PROBLEM DETAILS:
Repeat exactly the lines running from the first line of the data to the line containing "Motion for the", both ends included, and nothing else; drop the pictures.

INFORMATION SUPPLIED:

[Start of Attachment]

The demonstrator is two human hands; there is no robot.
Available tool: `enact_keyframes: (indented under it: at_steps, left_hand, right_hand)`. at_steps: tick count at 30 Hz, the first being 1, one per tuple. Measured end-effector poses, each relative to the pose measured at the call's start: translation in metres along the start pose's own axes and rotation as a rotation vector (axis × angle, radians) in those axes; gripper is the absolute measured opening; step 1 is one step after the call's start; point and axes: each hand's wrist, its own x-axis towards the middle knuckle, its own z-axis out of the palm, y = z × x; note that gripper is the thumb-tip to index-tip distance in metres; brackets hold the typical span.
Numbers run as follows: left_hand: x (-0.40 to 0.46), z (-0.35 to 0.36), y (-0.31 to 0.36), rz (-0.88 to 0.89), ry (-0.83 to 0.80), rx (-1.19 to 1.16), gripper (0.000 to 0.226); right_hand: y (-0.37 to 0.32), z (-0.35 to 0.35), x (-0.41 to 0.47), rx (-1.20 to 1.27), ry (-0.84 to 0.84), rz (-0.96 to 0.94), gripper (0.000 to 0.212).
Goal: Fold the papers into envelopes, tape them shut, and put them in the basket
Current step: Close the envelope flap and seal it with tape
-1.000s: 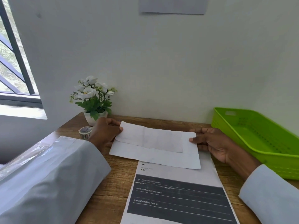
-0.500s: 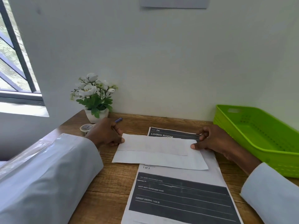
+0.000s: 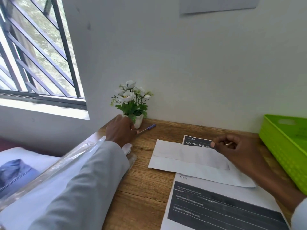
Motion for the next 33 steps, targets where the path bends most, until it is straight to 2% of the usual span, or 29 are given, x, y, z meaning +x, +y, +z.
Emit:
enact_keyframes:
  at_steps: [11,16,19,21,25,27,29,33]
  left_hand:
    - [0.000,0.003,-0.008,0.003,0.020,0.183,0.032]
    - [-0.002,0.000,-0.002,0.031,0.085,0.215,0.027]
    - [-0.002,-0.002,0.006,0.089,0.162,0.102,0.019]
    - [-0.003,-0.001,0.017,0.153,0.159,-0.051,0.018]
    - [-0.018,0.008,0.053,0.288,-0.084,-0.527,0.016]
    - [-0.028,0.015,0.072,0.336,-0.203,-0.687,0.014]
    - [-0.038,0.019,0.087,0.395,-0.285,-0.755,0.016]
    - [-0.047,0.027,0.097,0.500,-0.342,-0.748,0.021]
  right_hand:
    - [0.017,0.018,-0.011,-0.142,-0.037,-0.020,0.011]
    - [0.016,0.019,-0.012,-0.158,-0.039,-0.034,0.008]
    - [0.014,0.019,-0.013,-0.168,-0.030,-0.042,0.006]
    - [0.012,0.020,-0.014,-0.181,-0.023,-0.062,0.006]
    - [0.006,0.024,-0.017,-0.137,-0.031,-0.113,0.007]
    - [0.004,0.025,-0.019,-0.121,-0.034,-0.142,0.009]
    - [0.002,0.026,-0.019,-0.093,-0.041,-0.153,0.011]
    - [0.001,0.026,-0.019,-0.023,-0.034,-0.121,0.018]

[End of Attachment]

SOLUTION TO THIS EXERCISE:
The demonstrator is two human hands; there is no robot.
Available tool: `enact_keyframes: (indented under it: at_steps, left_hand, right_hand)`. at_steps: tick count at 30 Hz, the first being 1, one per tuple. Measured end-effector poses, each relative to the pose measured at the call's start: translation in metres along the start pose's own axes and rotation as a rotation vector (axis × angle, radians) in those axes; gripper is the absolute measured opening; step 1 is one step after the call's start; point and axes: each hand's wrist, its own x-axis towards the middle knuckle, its own z-axis out of the palm, y = z × x; note that gripper is the thumb-tip to index-tip distance in metres; brackets hold the typical span.
Numbers run as follows: left_hand: x (-0.40 to 0.46), z (-0.35 to 0.36), y (-0.31 to 0.36), rz (-0.88 to 0.89), ry (-0.83 to 0.80), rx (-1.19 to 1.16), gripper (0.000 to 0.226); right_hand: y (-0.37 to 0.32), z (-0.35 to 0.35), x (-0.41 to 0.47), rx (-1.20 to 1.27), ry (-0.84 to 0.84), rz (-0.96 to 0.94), gripper (0.000 to 0.212).
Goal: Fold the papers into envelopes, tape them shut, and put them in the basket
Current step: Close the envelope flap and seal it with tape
-1.000s: 
-0.500s: 
+0.000s: 
Motion for the next 33 steps, targets where the path bends most, until it is straight to 2% of the usual span, or 29 are given, x, y, z meaning +x, +y, +z.

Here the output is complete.